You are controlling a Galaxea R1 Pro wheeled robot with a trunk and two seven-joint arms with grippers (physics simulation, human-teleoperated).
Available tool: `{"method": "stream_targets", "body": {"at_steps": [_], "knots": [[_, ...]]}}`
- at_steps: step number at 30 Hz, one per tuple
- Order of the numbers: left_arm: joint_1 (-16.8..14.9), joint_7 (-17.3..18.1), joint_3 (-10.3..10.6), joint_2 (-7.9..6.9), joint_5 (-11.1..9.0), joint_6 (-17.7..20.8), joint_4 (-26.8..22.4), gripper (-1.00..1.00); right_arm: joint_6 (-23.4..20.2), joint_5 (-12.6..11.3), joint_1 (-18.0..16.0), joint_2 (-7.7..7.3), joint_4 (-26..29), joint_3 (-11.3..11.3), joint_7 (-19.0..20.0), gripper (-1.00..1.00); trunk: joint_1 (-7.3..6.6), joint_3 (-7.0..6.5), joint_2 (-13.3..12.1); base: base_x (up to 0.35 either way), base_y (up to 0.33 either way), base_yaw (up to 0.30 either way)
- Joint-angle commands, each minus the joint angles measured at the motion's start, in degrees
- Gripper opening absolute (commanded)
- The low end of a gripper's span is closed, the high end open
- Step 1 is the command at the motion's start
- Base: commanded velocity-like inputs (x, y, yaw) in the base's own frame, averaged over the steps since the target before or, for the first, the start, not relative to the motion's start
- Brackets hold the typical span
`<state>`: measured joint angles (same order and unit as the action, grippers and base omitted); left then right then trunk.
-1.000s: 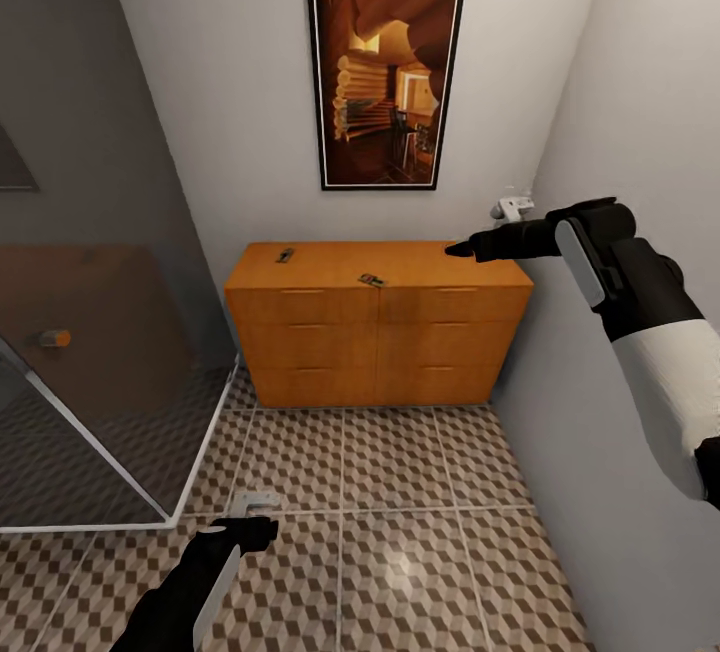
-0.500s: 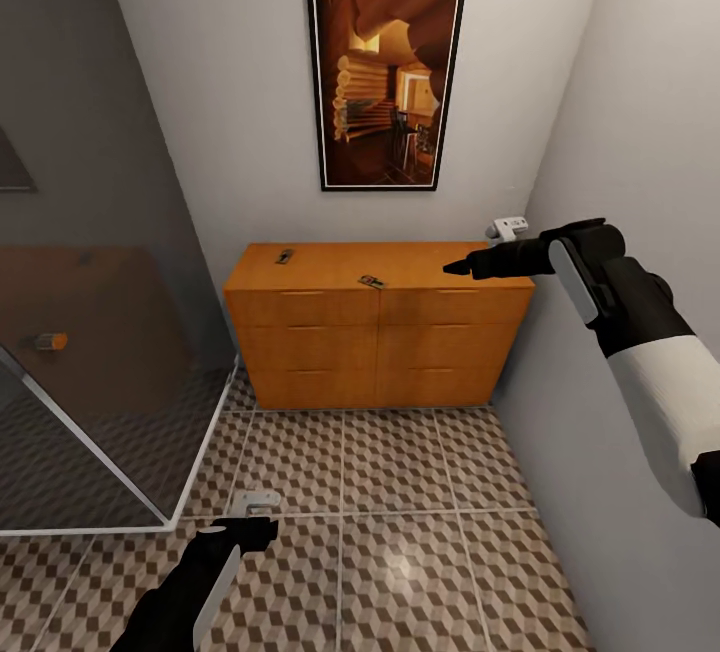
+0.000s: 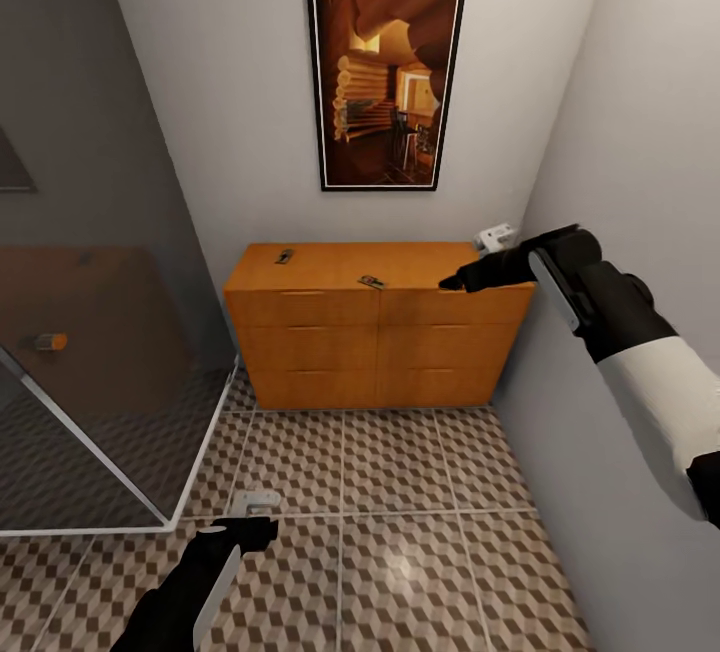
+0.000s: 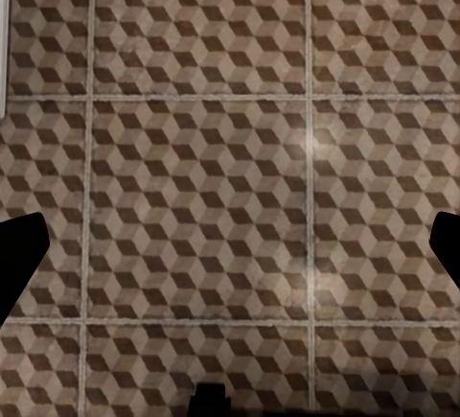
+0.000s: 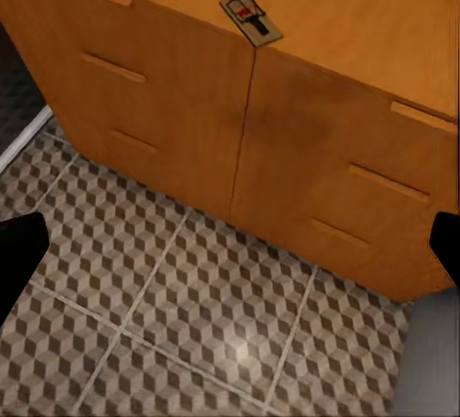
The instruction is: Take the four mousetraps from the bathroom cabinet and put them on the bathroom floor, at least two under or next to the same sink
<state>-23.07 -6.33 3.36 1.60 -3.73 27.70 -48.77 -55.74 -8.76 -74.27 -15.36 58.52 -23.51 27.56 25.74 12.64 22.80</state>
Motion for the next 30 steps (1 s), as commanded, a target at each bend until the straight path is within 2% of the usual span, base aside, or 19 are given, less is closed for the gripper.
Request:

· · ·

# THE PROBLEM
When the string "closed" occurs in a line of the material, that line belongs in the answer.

# RESULT
- The low end of a gripper's span is closed, the high end open
Motion for the next 30 steps (1 s), as commanded, a target at each bend until the straight path is within 2% of the usual span, base aside, or 19 are given, less is closed for the gripper.

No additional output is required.